私は忍術学園のスーパーアイドルなので!!」
「田村もそう言ってるんだ 、そう固くなるな 。」
そう仙蔵が言えば 、小平太がふたりの肩を
ガッシリと掴んで離さなかった 。
「よぉし!一緒に喜八郎を助けるぞー!」
「 「 お、おー? 」 」
「声が小さいぞ!!!」
はい!!!ってまた覇気のある返事をした
ふたりにもう一度 、先日の話をした 。
話したあと開口一番に放ったのは
滝夜叉丸からの謝罪だった 。
「…..喜八郎が申し訳ございませんでしたッ!!」
『えっ?!なんで謝るの 、顔を上げてよ?!
滝夜叉丸のせいじゃないし 。
それに 、まだ決まってるわけじゃ…..』
「ですがッ!」
そう謎な言い合いをしていれば 、
再び勢いよく戸が開いた 。
「みんなぁ〜!大変大変ッ!!」
「….タカ丸さん?どうしたんですか 、」
「あれ兵助くん?!えー皆ここにいたのっ!?
探したよー!!ってそんなバヤイじゃないの!」
「……..タカ丸 、落ち着け 。
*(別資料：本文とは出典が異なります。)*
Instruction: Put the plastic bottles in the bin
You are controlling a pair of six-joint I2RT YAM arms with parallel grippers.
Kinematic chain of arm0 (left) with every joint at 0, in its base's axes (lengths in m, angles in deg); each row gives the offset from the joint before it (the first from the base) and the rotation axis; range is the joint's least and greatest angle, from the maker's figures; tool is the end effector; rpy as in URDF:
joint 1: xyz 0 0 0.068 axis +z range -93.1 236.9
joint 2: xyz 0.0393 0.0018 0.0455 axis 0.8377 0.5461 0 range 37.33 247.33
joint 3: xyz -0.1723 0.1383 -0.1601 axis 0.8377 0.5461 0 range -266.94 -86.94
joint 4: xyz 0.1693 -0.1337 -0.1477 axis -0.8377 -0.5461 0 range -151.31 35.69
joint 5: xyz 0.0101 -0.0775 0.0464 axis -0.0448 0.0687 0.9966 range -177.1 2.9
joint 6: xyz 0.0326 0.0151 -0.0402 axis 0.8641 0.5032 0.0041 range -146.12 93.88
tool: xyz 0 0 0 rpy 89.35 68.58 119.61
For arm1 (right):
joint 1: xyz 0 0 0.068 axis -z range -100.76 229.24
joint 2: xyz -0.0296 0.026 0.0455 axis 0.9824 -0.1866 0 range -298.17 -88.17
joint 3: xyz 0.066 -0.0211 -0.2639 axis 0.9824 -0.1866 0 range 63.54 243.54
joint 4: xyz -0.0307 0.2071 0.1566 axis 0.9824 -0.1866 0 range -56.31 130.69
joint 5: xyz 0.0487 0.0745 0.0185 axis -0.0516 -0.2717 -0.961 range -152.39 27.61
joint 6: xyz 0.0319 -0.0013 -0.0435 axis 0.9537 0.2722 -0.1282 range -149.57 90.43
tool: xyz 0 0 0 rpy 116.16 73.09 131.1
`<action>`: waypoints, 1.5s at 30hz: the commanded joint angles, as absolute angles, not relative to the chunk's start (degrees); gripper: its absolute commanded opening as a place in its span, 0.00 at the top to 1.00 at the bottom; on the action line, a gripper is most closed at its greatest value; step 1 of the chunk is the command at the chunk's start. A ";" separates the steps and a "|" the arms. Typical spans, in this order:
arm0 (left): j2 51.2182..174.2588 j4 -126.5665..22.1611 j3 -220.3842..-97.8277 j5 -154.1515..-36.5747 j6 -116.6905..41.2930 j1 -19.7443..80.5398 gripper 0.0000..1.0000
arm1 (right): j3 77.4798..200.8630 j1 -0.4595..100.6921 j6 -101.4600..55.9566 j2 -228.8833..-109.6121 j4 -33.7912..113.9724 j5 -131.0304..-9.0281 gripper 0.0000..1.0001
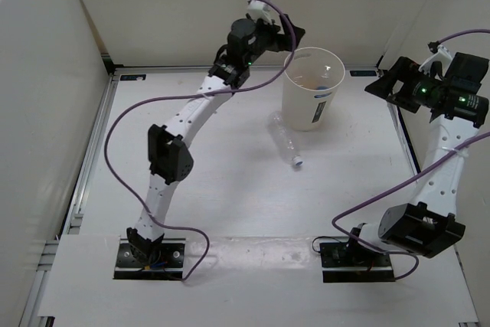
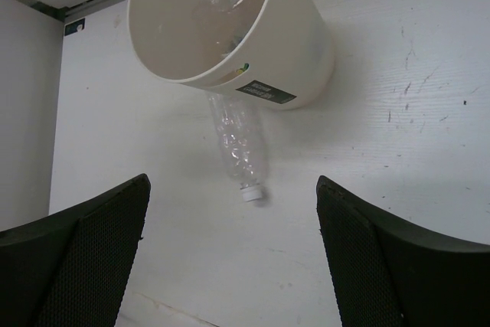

」
「あっ 、ごめん〜汗
じゃあ守一郎代わりに言ってくれない??」
「え!?オレですか!?」
「?守一郎 、どうしたんだ?」
「あっ ….あのですね 、食満先輩方 、」
「喜八郎がッ … 喜八郎が居なくなりました!!」
──────────────── はぁあ!?!!!
その日を境に 、綾部喜八郎の姿は
忍術学園から惣然と消えた 。
そして 、もう誰も 、落とし穴のトシちゃん 。
なんて可愛い穴は存在しなくなった
学園内では 、すっかり裏切り者の喜八郎 。
今は 、裏切ったように見えるかもしれないけど
お前がきっと戻ってくるって
僕は信じてるからね 。喜八郎 。